Otherwise, you are imposing on the rest of the PF community to pick through your non-mathematical assertions and figure out which of them are correct and/or relevant.

For example, IMO much of your last post is confused through mixing different definitions of "efficiency", but I'm not interested in spending an hour of my time (literally) unpicking it in detail.

 

[sophiecentaur]

@Baluncore
You are totally missing the wood for the trees.
1. You can never ignore the maximum power theorem. It applies everywhere - with or without the detail.
2. Reactive components dissipate no power.
3. A low efficiency transmitter can be probably be well matched from the feeder as well as into the feeder
4. High efficiency transmitters (amplifiers) must have very low (or very high, aamof) source resistances. The way they are tuned to the feeder will (usually) assume the antenna is matched to the feeder and will be done to achieve efficiency. If the 1Ohm source is matched to the 50 Ohm feeder then they cannot be working at 90% efficiency because they will be seeing a 1 Ohm Load.
5. Introducing switched mode PSUs into your argument can only go against your ideas because they are designed to have a low internal resistance as possible (i.e. they don't get hot).
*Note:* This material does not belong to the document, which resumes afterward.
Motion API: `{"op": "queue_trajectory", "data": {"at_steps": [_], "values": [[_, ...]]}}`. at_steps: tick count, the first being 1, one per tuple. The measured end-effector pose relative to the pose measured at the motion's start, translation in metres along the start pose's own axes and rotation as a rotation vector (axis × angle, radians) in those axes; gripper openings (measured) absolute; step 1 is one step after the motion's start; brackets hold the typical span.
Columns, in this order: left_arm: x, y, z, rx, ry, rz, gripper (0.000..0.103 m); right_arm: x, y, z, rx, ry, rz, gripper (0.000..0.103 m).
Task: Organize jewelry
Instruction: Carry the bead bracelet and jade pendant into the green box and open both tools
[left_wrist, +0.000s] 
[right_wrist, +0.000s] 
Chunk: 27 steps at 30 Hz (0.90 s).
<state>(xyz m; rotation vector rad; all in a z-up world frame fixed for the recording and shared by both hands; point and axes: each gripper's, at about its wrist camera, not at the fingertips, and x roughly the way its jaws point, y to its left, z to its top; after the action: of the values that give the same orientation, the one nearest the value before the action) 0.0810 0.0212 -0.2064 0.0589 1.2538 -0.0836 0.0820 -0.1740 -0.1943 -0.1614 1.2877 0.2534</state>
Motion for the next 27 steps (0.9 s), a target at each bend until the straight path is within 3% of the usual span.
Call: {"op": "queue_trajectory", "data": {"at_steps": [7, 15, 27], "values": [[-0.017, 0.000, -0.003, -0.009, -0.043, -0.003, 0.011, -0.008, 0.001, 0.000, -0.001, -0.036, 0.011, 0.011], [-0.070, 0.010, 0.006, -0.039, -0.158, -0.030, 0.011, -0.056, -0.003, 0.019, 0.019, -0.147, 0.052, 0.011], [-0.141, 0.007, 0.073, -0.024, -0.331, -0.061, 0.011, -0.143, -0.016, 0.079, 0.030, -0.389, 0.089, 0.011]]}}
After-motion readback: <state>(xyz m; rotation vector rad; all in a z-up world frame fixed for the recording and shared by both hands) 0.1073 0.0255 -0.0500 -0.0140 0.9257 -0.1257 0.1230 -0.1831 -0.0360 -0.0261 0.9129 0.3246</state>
You are introducing so many irrelevant factors to back up the ideas you got from somewhere about matching. The only way you can prove this for yourself, and get it right, is to do the actual calculations with some real values. The analysis will be very hard. At any particular frequency, you can reduce all your networks to a simple emf and one source Z so you don't need to over-complicate things to find the ultimate truth in this.

I have very little argument with you except when you claim that matching both ways is possible to achieve with high efficiency. That just has to be wrong on basic, almost philosophical, grounds.

 

[Averagesupernova]

I just wish my questions would be answered.